DT Will Heininger is now 100%, he says. Chris Bryant, freshman OL, says that he is still a few pounds overweight, but getting closer to 330.
I spent some time with OL Coach Darrell Funk, who says this is often the case with freshmen as they don’t know the requirements but change their bodies over their redshirt year, and says that he likes all five freshmen OL line recruits. He said that the new blocking schemes have some similarity to old schemes for some plays. He is very happy with Mark Hugye who can play multiple positions. That is great for a coach, but can”water a kid down”. There are exceptions and Mark is doing a good job. Depth is a concern.
From what I have observed I believe the Wolverines are on track to a successful season, more so than in recent seasons.
But they need eight or nine wins for that to happen and they need to knock off one or both of MSU and OSU, and need to not have losses attributed to the futility of their own mistakes. Big plays, turnovers, poor special teams must be avoided. They have to cure this kind of ineptness.
It’s a big order on all fronts, but especially on defense. I remember Greg Mattison from his last stint here and he is no miracle worker. He is just a very, very solid football coach. A preseason myth has risen around him that will perhaps be hard to live up to. Recall the early Barwis myth and how that translated to wins?

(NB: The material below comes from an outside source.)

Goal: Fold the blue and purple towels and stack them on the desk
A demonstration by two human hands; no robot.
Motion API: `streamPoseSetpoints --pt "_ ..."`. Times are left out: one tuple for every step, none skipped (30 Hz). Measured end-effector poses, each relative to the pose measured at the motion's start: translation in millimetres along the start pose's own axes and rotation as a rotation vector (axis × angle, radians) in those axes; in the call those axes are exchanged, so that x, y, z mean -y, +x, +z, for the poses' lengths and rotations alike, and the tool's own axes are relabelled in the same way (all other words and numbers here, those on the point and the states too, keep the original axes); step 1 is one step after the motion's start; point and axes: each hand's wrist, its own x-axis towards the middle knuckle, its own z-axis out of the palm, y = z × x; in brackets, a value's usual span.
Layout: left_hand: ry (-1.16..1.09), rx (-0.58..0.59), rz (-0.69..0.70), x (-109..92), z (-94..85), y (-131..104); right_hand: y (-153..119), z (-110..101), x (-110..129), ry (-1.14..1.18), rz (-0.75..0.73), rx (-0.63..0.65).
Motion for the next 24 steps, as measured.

Expect things to go wrong in a new system sometimes, but also expect a coach like Mattison to fix faults timely. Also, a few Charles Woodsons wouldn’t hurt, but I believe he will get the most possible millage out of his current players. They have a mutual respect. Reports are that Will Campbell will contribute along that defensive line this year. Maybe Mike Martin can shake things up a little.
I also expect special teams Coach Dan Ferringo to get control of the special teams. I have been most impressed with his sincerity and desire to see special teams succeed.
As it always has been, there is no Santa Claus in big time college football, and the Wolverines will have to earn their own success. It seems they are off to a good start.